16 Kasım 2012

Özledik

Bu ülke tarihinde linçlerin haddi hesabı yoktur. Gerçekleştirilen linçlerin pek çoğuna da medya çanak tutmuştur; uydurma haberlerle, en faşist, en gerici saldırılarla hem de. Aradan yıllar geçtikten sonra günah çıkartmalar başlar. "Aslında öyle demek istemedim", "Yanlış anlaşıldım", "Keşke olmasaydı" diye zevahiri kurtarmaya çabalarlar.

Şöyle bir dönüp baktığımda, medyanın 'Hayata Dönüş Operasyonu'nu nasıl sunduğu, yüzlerce insanı diri diri yakılmasında bazı basın kuruluşlarında yakılanların nasııl suçlandıkları, Maraş'ta, Çorum'da yaşananlar, İstanbul'daki azınlıklara karşı gerçekleştirilen 6-7 Eylül olayları ve daha pek çokları.
Kitlesel olaylar dışında, bireysel linç de, hatrı sayılır derecede yaşandı Türkiye'de.

Ahmet Kaya da, linç kültüründen nasibini alanlardandı, söylediği bir cümle için: Yeni albümüme Kürtçe şarkı koymak istiyorum ve bir de klip çekeceğim.

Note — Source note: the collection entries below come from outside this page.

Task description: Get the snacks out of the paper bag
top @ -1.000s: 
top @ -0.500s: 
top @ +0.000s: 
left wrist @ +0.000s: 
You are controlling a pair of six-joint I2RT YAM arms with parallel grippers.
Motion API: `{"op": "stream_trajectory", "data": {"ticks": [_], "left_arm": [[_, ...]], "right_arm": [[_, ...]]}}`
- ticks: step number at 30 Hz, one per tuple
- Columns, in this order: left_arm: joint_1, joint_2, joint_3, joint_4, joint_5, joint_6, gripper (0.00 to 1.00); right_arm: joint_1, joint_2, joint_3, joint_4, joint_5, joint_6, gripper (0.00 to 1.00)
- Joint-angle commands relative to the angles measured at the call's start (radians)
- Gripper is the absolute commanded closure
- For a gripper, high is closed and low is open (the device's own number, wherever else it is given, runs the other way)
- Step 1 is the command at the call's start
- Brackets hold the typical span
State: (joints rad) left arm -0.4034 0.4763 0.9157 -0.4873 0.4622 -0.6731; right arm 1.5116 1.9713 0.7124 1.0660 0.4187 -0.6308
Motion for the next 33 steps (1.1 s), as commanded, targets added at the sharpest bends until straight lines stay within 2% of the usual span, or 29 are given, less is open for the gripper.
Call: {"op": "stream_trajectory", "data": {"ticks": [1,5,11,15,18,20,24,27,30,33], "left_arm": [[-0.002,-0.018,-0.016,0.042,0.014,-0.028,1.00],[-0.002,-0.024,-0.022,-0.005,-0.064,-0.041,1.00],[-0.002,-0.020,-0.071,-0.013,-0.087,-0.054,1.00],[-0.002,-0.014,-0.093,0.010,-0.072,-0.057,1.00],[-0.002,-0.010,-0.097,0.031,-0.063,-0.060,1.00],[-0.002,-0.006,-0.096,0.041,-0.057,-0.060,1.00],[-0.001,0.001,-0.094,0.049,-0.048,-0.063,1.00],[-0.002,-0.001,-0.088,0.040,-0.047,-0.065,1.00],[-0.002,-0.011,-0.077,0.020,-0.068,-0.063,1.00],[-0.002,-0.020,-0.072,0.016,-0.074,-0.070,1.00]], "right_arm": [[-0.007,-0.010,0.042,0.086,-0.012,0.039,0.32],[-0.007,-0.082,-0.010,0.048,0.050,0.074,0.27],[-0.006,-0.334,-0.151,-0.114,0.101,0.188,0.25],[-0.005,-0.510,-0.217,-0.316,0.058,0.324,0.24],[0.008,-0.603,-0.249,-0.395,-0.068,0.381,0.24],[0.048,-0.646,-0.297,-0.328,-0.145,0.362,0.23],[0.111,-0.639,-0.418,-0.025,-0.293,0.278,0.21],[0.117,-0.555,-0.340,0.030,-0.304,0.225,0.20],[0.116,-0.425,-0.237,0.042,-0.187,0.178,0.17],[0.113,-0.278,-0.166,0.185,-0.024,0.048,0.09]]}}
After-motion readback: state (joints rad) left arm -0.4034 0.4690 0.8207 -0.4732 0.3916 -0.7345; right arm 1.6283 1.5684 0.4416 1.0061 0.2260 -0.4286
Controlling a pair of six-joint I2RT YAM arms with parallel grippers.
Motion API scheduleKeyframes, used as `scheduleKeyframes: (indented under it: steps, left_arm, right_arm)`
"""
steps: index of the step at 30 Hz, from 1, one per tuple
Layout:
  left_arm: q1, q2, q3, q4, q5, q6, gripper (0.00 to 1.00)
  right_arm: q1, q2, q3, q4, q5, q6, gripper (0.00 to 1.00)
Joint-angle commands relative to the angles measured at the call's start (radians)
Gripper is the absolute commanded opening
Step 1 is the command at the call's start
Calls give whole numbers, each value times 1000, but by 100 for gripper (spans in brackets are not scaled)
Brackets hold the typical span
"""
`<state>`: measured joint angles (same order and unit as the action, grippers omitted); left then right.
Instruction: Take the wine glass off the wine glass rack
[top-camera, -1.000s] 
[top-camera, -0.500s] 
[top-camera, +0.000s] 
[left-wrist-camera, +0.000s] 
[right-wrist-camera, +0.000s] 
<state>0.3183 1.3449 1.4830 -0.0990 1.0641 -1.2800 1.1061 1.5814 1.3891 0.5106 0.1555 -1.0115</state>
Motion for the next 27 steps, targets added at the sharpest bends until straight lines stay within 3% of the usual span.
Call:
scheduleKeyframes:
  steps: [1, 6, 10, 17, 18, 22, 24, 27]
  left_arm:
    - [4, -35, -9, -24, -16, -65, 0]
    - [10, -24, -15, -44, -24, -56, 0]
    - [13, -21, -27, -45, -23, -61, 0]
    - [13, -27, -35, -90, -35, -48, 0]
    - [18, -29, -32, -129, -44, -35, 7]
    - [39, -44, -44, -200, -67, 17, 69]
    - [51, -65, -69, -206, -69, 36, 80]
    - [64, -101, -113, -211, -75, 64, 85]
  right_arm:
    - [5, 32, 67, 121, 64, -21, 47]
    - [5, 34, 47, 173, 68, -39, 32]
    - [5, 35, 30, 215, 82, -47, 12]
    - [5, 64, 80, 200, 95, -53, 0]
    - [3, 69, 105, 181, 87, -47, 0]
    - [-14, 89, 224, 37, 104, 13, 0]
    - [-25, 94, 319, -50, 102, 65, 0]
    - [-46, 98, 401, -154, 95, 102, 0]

Sadece ve sadece bu cümleyi kurduğu için hedef tahtasına oturtuldu. Koskoca (!) ülke işi gücü bıraktı ve Ahmet Kaya ile yatıp kalkmaya başladı. Kasetleri yakıldı, parçalandı ve en sonunda ülkesinden gönderilmek zorunda bırakıldı. Bir insanı doğduğu topraklardan ayırmak, onu başka bir ülkede yaşamaya zorlamak kadar aşağılık bir şey olamaz. 12 Eylül'de de, Ahmet Kaya gibi binlerce insan topraklarından kopartıldı, keza 6-7 Eylül olaylarında da aynı şeyi yaşadı.

O gün, Ahmet Kaya'ya çatal-bıçak fırlatanlar, o salonda linç edilmesine uğraşanlar, yıllar sonra "Bugün aynı şey olsa böyle bir tepki asla göstermem", "Bugün o manşeti atmazdım", "Bugün olsa o yazıyı yazmazdım", "Ama o dönem farklıydı" diyerek, suçlarını hafifletmeye çalışıyor.

Oysa bugün de aynı faşist tepkileri verirlerdi, hatta çok daha ağırlarını yazarlardı. 12 yıl önce atılan "Vay Şerefsiz" başlığı ile "Dışarıda kuzu kebap, içeride açlık grevi" arasında ne fark ki? Ya da 12 yıl önce atılan "Bölücü yavşak" başlığı ile Salih Memecan'ın açlık grevlerine ilişkin "Kutlayalım arkadaşlar" çok mu farklılık gösteriyor?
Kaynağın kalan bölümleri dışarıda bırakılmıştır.